Into the rock, these ancient peoples carved their fears, hopes, and dreams: They left behind both mysterious, indecipherable pictograms and stunningly clear animal reliefs. They raised the world’s first megaliths, enormous rock monuments that stood watch over religious ceremonies and burials.
And they made homes, honeycomb-pattern mazes and wide-open temples, underground tombs, and lofty daises for ceremonies and sacrifices. The structures are as different as the peoples who made them. They span the globe, appearing everywhere from Turkey and Malta to France and Peru.
Read on to explore some of the world’s oldest structures.
Oldest Structures: Megalithic Temples, Malta
Dating back to 3,500 to 2,500 BCE, the Megalithic Temples of Malta are some of the oldest structures in the world. As the name suggests, they are a group of stone temples older than Stonehenge and the Egyptian pyramids. Excellently preserved, they were rediscovered and restored in the 19th century by European and native Maltese archaeologists.
While not much is known about who built them, evidence from inside the temples – livestock sacrifices – suggests that local farmers constructed the stony structures. There are several temples scattered around, many of which appear on the UNESCO World Heritage List. However, the most important one of them all is the two-temple complex at Ggantija.

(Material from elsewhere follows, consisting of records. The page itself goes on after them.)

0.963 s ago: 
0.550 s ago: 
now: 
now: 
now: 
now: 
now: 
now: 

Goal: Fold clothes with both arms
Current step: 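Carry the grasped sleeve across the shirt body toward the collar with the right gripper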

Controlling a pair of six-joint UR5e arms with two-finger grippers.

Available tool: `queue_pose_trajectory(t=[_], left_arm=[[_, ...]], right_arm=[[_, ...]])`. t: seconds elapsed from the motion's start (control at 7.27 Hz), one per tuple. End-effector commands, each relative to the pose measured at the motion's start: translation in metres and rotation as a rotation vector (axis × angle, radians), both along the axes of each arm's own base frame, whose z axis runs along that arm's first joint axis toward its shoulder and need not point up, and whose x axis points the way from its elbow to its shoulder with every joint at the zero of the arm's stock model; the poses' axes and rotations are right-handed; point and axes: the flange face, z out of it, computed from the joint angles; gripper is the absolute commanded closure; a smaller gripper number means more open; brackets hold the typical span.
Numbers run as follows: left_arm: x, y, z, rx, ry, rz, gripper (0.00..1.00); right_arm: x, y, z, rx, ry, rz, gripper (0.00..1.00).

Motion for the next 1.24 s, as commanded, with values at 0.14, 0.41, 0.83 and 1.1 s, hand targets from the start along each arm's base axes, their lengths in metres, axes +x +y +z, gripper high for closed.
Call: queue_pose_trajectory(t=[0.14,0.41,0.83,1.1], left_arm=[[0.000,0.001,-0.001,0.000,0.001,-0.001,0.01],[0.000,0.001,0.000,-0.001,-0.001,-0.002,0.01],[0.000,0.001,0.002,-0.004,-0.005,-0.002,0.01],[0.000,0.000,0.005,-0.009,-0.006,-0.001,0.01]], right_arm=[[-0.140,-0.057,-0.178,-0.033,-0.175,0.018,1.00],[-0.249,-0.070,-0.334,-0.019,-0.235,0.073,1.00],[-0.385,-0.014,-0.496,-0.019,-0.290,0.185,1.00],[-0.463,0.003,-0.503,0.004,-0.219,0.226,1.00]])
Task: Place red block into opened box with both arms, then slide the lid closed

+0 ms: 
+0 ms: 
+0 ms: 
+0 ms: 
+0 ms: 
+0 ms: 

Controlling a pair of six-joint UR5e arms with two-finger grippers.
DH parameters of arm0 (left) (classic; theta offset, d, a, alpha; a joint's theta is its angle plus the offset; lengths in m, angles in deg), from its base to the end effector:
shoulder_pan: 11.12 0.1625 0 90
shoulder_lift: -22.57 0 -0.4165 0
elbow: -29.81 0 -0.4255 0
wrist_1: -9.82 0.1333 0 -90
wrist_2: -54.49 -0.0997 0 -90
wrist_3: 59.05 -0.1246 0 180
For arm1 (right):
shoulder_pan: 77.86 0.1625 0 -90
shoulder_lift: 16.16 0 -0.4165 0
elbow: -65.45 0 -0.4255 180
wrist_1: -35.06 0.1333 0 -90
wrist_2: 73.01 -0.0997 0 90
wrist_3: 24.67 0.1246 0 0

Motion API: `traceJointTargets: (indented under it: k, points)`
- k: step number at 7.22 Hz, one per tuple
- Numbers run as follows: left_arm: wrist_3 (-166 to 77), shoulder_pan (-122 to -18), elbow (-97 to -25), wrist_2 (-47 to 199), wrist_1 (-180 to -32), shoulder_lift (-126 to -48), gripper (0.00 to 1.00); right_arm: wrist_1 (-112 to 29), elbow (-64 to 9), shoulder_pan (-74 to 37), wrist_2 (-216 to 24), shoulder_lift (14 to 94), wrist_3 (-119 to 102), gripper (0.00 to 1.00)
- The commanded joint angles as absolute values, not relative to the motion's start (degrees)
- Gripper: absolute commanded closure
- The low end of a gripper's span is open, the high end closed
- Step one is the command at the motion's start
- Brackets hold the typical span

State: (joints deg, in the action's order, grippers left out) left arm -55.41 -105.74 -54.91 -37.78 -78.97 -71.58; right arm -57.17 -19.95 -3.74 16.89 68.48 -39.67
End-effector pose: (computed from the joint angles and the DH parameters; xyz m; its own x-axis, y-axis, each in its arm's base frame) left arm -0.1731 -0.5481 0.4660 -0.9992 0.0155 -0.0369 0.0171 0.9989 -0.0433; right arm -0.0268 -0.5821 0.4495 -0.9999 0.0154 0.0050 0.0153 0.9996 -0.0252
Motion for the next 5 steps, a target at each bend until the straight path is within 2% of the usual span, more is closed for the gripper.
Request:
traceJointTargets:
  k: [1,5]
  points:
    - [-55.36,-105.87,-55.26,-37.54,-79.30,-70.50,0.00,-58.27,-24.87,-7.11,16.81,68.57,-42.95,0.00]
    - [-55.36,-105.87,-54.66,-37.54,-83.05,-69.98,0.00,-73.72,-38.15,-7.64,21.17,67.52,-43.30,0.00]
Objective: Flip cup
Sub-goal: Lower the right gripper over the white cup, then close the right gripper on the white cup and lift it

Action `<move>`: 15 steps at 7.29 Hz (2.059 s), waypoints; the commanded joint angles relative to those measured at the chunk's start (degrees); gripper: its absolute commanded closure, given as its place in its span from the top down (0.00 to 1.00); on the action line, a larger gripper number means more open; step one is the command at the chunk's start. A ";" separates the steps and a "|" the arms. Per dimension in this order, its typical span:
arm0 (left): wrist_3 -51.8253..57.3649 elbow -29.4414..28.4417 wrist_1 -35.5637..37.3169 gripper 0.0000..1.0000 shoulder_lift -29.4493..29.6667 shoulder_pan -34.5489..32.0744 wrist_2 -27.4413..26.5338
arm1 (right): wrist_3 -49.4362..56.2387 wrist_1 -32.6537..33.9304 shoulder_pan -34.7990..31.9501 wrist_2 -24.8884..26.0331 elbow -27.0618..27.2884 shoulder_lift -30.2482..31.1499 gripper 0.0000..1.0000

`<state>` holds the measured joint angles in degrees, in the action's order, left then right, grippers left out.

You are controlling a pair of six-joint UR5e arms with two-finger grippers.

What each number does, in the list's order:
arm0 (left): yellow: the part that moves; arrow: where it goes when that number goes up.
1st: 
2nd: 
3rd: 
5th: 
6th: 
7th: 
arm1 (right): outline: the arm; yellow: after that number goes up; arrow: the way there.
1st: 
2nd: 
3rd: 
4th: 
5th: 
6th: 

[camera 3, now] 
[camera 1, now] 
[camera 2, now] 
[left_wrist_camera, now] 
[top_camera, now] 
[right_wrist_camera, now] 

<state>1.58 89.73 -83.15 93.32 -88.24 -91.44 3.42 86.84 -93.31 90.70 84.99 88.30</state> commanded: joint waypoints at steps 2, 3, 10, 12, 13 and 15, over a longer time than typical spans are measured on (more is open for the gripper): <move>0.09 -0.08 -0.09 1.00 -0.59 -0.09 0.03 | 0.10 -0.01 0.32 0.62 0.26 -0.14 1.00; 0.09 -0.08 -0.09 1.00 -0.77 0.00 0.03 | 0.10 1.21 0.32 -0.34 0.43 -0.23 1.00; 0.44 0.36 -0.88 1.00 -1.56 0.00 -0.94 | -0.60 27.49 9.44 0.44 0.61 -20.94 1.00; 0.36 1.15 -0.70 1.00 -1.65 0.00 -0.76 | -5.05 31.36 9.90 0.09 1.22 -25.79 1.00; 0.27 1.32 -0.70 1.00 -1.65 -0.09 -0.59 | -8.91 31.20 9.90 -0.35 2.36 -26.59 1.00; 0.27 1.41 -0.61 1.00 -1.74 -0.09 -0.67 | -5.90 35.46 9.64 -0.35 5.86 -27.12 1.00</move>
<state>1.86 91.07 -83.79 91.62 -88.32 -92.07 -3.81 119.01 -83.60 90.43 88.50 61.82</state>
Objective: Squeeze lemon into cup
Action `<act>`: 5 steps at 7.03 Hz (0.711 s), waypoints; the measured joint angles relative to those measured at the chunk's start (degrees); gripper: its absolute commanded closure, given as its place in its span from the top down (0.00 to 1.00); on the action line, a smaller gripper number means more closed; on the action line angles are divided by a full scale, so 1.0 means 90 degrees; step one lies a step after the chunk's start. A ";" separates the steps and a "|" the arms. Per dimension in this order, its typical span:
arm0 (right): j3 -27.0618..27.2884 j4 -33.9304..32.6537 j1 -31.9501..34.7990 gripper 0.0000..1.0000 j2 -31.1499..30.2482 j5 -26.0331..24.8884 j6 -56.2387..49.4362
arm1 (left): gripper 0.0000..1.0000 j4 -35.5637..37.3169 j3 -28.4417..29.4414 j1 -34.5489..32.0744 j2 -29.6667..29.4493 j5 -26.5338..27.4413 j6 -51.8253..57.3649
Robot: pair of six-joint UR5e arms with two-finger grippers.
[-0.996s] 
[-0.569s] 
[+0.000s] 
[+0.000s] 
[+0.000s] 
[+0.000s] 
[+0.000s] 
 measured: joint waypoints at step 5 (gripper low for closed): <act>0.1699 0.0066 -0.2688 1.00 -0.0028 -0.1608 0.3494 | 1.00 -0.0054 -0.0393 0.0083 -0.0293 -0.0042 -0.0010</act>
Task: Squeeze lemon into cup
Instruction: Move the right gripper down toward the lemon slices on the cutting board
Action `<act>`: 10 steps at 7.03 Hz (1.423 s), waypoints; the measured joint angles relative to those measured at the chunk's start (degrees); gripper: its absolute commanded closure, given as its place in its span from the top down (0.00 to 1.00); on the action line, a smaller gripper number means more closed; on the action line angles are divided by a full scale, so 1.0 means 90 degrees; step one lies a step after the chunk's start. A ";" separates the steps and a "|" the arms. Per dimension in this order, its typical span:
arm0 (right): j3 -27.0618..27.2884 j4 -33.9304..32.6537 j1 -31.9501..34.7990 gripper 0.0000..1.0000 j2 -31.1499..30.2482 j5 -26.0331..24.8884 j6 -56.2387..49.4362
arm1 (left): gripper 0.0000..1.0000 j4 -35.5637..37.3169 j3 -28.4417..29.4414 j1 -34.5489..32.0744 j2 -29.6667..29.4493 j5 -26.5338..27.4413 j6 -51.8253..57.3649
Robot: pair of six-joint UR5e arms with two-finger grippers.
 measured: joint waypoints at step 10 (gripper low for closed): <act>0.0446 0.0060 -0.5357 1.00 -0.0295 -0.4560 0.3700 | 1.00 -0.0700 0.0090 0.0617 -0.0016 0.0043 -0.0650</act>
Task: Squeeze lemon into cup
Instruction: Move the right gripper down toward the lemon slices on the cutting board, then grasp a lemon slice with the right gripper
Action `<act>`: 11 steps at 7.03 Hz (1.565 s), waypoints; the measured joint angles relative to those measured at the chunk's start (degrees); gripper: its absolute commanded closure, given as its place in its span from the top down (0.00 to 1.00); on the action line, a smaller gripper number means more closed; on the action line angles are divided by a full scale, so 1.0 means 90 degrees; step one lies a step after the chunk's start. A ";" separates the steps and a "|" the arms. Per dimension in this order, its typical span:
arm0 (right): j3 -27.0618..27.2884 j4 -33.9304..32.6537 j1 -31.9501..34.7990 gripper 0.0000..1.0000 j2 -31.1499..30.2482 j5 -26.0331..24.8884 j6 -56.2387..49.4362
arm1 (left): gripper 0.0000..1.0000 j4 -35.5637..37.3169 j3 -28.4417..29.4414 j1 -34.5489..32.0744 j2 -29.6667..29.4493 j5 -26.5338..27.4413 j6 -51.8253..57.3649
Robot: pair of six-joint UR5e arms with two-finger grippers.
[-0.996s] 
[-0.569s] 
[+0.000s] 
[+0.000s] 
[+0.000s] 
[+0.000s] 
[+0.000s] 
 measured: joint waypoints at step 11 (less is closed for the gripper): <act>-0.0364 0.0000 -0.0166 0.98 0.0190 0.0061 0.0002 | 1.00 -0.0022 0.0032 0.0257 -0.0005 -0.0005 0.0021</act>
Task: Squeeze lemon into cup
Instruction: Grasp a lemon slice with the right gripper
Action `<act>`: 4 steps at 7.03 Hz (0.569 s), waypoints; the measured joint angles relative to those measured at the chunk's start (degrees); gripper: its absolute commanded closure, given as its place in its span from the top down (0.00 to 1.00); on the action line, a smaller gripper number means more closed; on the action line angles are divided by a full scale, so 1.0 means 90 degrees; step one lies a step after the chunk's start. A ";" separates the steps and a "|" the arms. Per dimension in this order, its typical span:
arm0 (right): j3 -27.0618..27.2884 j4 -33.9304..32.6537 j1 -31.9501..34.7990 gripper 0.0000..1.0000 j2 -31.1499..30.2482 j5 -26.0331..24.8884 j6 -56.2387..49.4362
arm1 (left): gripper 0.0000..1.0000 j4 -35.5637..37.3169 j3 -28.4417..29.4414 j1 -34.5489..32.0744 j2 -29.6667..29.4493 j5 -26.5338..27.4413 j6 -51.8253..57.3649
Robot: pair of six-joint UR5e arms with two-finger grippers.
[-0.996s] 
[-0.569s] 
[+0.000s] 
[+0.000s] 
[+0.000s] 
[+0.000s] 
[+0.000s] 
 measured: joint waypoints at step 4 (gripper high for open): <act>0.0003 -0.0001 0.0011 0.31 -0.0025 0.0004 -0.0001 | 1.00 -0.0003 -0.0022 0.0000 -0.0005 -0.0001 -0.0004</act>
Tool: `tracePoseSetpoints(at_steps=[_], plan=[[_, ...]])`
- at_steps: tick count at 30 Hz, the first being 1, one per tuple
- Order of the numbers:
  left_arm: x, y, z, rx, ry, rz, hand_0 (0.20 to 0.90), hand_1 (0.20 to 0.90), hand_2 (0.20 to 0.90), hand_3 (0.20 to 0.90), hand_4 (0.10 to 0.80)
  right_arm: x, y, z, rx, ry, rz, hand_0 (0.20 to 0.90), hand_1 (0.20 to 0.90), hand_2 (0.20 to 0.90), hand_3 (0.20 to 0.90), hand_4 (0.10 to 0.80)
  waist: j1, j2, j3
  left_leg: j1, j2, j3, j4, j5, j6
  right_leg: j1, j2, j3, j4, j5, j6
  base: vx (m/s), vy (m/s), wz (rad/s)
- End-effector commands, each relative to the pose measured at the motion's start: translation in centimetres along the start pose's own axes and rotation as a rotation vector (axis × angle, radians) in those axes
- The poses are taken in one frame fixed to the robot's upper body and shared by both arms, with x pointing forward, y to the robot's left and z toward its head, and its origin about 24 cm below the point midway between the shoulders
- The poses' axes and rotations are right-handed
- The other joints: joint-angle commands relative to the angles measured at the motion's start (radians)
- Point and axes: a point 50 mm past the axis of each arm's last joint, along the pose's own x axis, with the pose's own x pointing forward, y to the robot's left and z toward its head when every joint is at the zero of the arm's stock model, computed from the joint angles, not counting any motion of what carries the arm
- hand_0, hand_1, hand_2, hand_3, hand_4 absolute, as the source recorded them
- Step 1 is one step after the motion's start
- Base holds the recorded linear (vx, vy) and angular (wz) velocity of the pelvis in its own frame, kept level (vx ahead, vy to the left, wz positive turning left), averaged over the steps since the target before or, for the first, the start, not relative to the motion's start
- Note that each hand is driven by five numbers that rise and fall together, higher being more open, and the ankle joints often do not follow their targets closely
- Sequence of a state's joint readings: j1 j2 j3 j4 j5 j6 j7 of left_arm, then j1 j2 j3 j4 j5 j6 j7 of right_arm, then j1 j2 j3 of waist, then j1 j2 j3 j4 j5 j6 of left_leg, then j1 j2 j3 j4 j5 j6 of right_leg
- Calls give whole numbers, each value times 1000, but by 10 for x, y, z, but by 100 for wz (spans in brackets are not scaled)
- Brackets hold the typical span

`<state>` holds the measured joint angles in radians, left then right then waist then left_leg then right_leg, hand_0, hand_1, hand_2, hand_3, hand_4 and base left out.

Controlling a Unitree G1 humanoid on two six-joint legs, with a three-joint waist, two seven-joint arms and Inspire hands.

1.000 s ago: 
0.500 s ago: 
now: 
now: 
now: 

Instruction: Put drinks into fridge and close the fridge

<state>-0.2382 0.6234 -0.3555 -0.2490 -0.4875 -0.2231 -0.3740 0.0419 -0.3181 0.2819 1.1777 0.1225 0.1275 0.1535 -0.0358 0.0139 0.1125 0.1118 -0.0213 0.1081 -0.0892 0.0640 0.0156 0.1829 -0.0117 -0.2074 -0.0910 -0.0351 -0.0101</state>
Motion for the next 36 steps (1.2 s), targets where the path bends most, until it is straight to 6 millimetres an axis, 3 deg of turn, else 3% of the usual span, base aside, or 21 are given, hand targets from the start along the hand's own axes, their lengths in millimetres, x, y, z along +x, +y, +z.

According to UNESCO, the Megalithic Temples of Malta are some of the oldest, free-standing stone buildings on Earth. The ancient Maltese are believed to have prioritized both architectural proficiency and artistic creativity, which these structures inherently blend together.
In terms of their contemporary innovation, the temples show evidence of construction methods and design that were fairly ahead of their time. Concave facades preceded by elliptical forecourts, and indications of corbeled roofs were simply not traditional during the third millennium — but ubiquitous here.
Those who built these temples used local stone, namely coralline limestone for the exteriors and more malleable, globigerina limestone for the decorative, interior elements. The latter indicate tremendous artistic talent and craftsmanship.
Drilled holes decorate many of the panels within, as well as tree, plant, animal, and spiral motifs. The artifacts discovered within the temples, as well as their purposeful layout and design, indicate these to have been important places of potentially ritualistic weight and activity.
Knap of Howar, Scotland
The Knap of Howar is located on the Scottish island of Papa Westray and is home to a Neolithic farmstead dating back to 3,500 BCE. Made up of two adjacent, rounded rectangular, thick-walled buildings with very low doorways, the farmstead is believed to be the oldest preserved stone house in northern Europe.
According to Historic Environment, the Knap of Howar’s two buildings are contemporary with the chambered Orkney tombs, such as Midhowe. Not only are they they some of the earliest Neolithic settlements in this part of the continent — but the best preserved, and most clearly Neolithic.
The two buildings stand side by side and are both oblong-shaped. While the first structure is larger than the second, both entrances remain intact, and both buildings stand at about 5.25 feet tall. Additionally, a short passage connects the two.
Excavations at the site have uncovered stone tools, such as grinders and borers — which have been found at other Orkney sites, of latter settlements, as well. Evidence of a partly agricultural economy, such as wheat and barley production, and the domestication of animals, was also found.
Ritual ceremonies were likely practiced at the Knap of Howar, too, as evident by the discovery of an antler and the head of a mace built from whalebone.